3)     concorrono a formare il reddito del professionista le plusvalenze e le minusvalenze dei beni strumentali, esclusi gli immobili e gli oggetti d’arte, di antiquariato o da collezione se:


      sono realizzate mediante cessione a titolo oneroso;


      sono realizzate mediante il risarcimento, anche in forma assicurativa, per la perdita o il danneggiamento dei beni;


      i beni vengono destinati al consumo personale o familiare dell’esercente l’arte o la professione o a finalità estranee all’arte o professione;


4)     è, altresì, imponibile, e soggetto a tassazione separata, il corrispettivo ricevuto per la cessione della clientela o di elementi immateriali comunque riferibili all’attività artistica o professionale;


5)     impossibilità di scomputo delle perdite dal reddito complessivo;


6)     viene meno la regola dei due periodi d’imposta su tre consecutivi considerati, i cui scostamenti consentivano l’accertamento basato sugli studi di settore, a prescindere dal regime contabile.

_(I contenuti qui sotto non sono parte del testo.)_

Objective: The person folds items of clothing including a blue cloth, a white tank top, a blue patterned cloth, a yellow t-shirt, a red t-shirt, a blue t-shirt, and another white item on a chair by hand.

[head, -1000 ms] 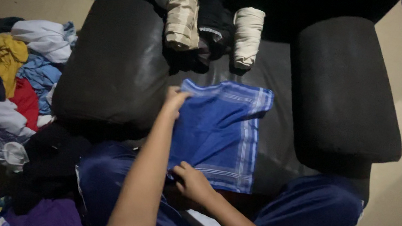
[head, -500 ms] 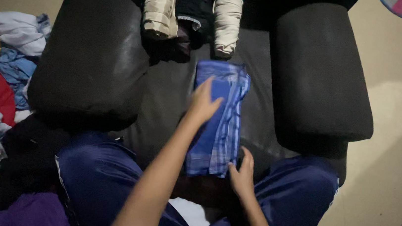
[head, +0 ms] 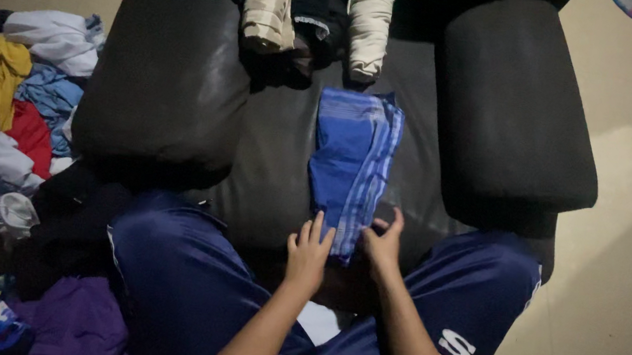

Infine, non bisogna dimenticare l’assurda interpretazione ministeriale (DRE Piemonte, in occasione dell’evento MAP – 6 aprile 2006), secondo la quale il professionista, nella compilazione della parcella, deve addebitare, oltre all’importo relativo all’onorario, anche le spese sostenute dal committente, assoggettando gli importi (onorari e spese) all’IVA ed alla ritenuta d’acconto IRPEF; in ogni caso, le spese per alberghi e ristoranti sono interamente deducibili se sostenute dal committente per conto del professionista e da questi esposte in parcella in modo specifico.


Da ultimo, la manovra-bis contiene diverse misure volte a potenziare l’azione di controllo e rettifica del fisco sia attraverso l’ampliamento delle attribuzioni e dei poteri degli uffici sia attraverso un rafforzamento del flusso informativo con le banche e gli altri operatori del settore finanziario, in grado di ridurre sensibilmente i tempi ed i costi necessari per i controlli nei confronti dei professionisti.


Queste le novità più rilevanti:


         dal 1° settembre 2006 l’attribuzione del numero di partita IVA non sarà più automatico ma subordinato all’esecuzione di riscontri automatizzati per individuare elementi di rischio;


         sono raddoppiati i termini di decadenza dell’accertamento per le violazioni con obbligo di denuncia per uno dei reati tributari previsti dal D.Lgs. n. 74/2000;


         gli uffici fiscali sono autorizzati ad inviare ai contribuenti anche questionari su dati e notizie di carattere specifico rilevanti ai fini dell’accertamento nei confronti di altri contribuenti con cui abbiano intrattenuto rapporti;


         tutti i soggetti pubblici incaricati istituzionalmente di svolgere attività ispettive o di vigilanza (magistrati, polizia giudiziaria ecc.) sono tenuti a comunicare sempre alla Guardia di Finanza qualsiasi ipotesi di violazione tributaria scoprano a causa o nell’esercizio delle loro funzioni.


Va ribadito che le nuove disposizioni sono operative dal 04 luglio 2006.


Occorre, però, rilevare che non è facile comprendere cosa accade se il professionista non si adegua alle nuove, restrittive regole.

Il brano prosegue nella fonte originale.